> What the exercise asks: What is wanted is the full listing, word for word, without its pictures.

------------------------------------------------------------------------

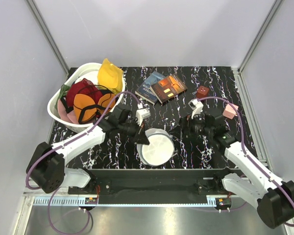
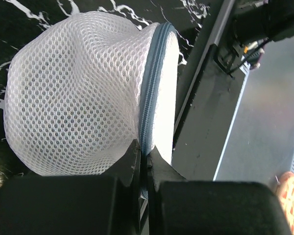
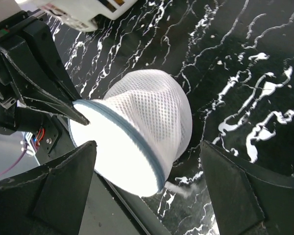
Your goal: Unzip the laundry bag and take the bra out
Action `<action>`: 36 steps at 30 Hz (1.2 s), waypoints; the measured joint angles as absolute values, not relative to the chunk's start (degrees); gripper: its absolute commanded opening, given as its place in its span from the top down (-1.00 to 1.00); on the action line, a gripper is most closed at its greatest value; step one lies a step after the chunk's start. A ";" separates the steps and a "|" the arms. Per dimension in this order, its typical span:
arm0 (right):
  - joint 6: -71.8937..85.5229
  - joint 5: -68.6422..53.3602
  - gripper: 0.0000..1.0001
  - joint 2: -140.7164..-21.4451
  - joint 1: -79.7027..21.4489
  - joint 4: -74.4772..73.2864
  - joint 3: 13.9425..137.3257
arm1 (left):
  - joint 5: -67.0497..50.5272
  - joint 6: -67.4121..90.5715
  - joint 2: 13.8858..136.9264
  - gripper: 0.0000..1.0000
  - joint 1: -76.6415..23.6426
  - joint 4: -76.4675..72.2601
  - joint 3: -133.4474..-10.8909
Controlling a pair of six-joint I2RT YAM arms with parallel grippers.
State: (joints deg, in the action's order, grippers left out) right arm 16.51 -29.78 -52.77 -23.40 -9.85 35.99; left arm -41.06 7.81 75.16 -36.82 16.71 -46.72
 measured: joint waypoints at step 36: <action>26.52 -22.94 1.00 -61.06 -35.42 3.42 28.84 | -24.27 14.50 65.32 -0.70 -38.00 17.12 -43.99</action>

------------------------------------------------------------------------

> Task response:
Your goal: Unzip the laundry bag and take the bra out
Action `<action>`: 36 steps at 30 Hz (1.2 s), waypoints; the measured joint angles as absolute values, not relative to the chunk's start (degrees); gripper: its absolute commanded opening, given as its place in its span from the top down (-1.00 to 1.00); on the action line, a gripper is most closed at its greatest value; step one lies a step after the chunk's start. A ";" separates the steps and a "|" the arms. Per dimension in this order, its typical span:
arm0 (right):
  - joint 6: -71.8937..85.5229
  - joint 5: -68.6422..53.3602
  - gripper: 0.0000..1.0001
  - joint 2: -140.7164..-21.4451
  - joint 1: -79.7027..21.4489
  - joint 4: -74.4772..73.2864
  - joint 3: 13.9425..137.3257
arm1 (left):
  - joint 5: -67.0497..50.5272
  - joint 6: -67.4121..90.5715
  - joint 2: 13.8858..136.9264
  - gripper: 0.0000..1.0000
  - joint 1: -76.6415..23.6426
  - joint 4: -76.4675..72.2601
  - joint 3: -133.4474..-10.8909
Controlling a pair of six-joint I2RT YAM arms with parallel grippers.
State: (joints deg, in the action's order, grippers left out) right arm 16.51 -29.78 -52.77 -23.40 -9.85 35.99; left arm -41.06 7.81 75.16 -36.82 16.71 -46.72
 measured: joint waypoints at step 36: <action>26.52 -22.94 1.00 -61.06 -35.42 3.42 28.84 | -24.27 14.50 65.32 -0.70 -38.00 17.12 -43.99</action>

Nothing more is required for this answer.